D, M, G – I am really bothered with this issue, or should I say together with the past issues. Yes, I am academically endangered and personally targeted by some creatures that tend to do things beyond what they’re supposed to do. Am really grateful that Mommy J and I are in good terms. I think we’re better than ever. She hears me out and I think she understands me, one way or another. And Sir D’s still there, I know. he never fails enightening me and giving me moral support. Aww. How I miss him.

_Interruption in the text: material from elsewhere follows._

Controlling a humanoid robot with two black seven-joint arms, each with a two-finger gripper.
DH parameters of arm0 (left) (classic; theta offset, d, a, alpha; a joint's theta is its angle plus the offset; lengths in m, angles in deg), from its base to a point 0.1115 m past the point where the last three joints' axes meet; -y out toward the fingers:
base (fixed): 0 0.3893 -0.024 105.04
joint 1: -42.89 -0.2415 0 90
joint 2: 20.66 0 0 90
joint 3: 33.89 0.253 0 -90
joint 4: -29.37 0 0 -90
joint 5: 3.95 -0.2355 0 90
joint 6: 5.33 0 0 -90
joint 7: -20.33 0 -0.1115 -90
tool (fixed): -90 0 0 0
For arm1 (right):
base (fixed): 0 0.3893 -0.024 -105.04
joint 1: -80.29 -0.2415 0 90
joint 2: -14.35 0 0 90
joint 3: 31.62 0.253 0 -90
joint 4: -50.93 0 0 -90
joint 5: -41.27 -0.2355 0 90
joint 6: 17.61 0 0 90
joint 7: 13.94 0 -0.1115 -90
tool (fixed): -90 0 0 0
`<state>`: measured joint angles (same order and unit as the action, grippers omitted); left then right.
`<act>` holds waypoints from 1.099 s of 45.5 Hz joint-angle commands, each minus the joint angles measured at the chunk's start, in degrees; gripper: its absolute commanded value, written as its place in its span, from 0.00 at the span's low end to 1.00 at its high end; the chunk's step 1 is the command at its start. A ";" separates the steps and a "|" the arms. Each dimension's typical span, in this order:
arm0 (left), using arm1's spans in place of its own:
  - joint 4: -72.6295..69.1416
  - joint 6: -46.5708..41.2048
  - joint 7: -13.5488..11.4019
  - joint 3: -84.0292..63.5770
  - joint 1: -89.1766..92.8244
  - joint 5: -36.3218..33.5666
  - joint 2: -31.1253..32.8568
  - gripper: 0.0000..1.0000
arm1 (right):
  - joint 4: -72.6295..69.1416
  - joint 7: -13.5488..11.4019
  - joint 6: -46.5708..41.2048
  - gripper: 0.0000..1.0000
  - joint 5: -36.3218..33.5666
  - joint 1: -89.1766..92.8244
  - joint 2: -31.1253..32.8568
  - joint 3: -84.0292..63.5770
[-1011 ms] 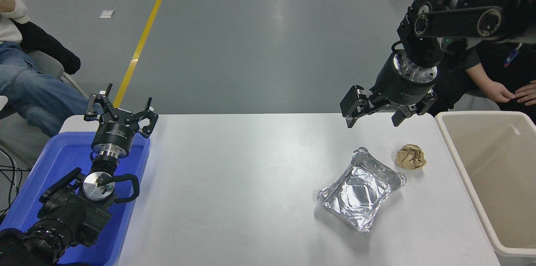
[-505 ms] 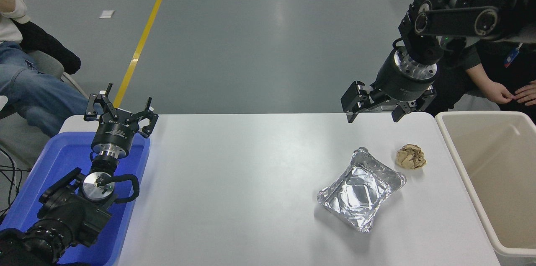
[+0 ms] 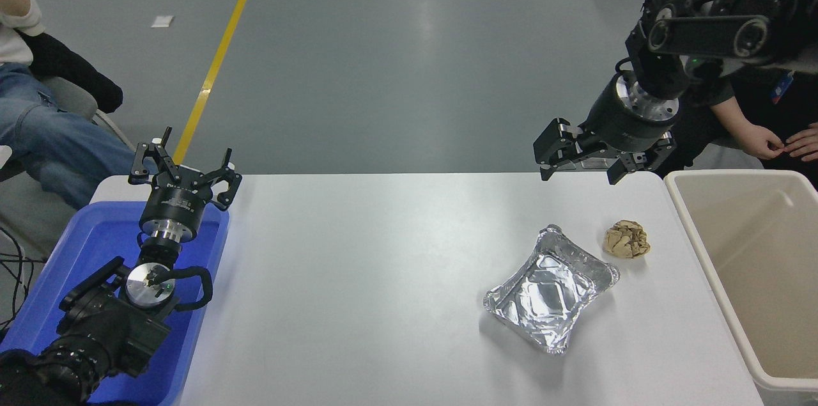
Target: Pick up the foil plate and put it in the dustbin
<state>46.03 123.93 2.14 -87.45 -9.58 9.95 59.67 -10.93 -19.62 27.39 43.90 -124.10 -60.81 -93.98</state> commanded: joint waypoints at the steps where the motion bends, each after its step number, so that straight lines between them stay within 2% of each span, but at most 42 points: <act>1: -0.05 0.03 0.00 -0.05 0.08 -0.01 0.09 0.99 | -0.36 0.05 0.00 1.00 0.71 -0.39 2.21 -2.23; 20: -0.05 0.03 0.00 0.03 0.00 -0.01 0.00 0.99 | -4.93 0.05 0.00 1.00 0.80 3.04 4.76 -3.12; 34: -0.05 0.03 0.00 0.03 0.00 -0.01 0.00 0.99 | -5.11 -0.04 23.19 1.00 -2.01 11.21 6.78 -2.85; 42: -0.05 0.03 0.00 0.03 0.08 -0.01 0.00 0.99 | -5.72 -0.04 26.36 1.00 -11.41 14.90 7.92 -3.47; 50: -0.05 0.03 0.00 0.03 0.00 -0.01 0.09 0.99 | -8.70 -0.04 30.14 1.00 -15.37 18.24 9.15 -3.47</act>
<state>46.00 123.96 2.14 -87.43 -9.58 9.93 59.68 -16.68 -19.62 50.88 35.04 -110.70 -53.45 -97.29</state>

P – I am actively inactive in the community, since the last CLP ended. If dropping by every Discovery Weekend counts, I dunno if that Hagonoy and Calumpit YFCDC even counts. I’ve missed the Chapter Assembly, Christmas Party, Upper Household and Lower Household, etcetera etcetera. Missing the households, which is now held every week, is kind of a big loss on my part. But I promise, once my CADD class would end, I’d be back on track. And that issue would soon evaporate. Para naman kasing masusubukan ako sa lalaki o. ._.
Hi God. You never failed surprising me. And loving me. And blessing me. And protecting me. And guiding me. I just hope I am the person you’d want me to be, to be where you ought me to be. I believe you, I trust in you. Your plans and your will. I would never give up. 😉
Things are about to change..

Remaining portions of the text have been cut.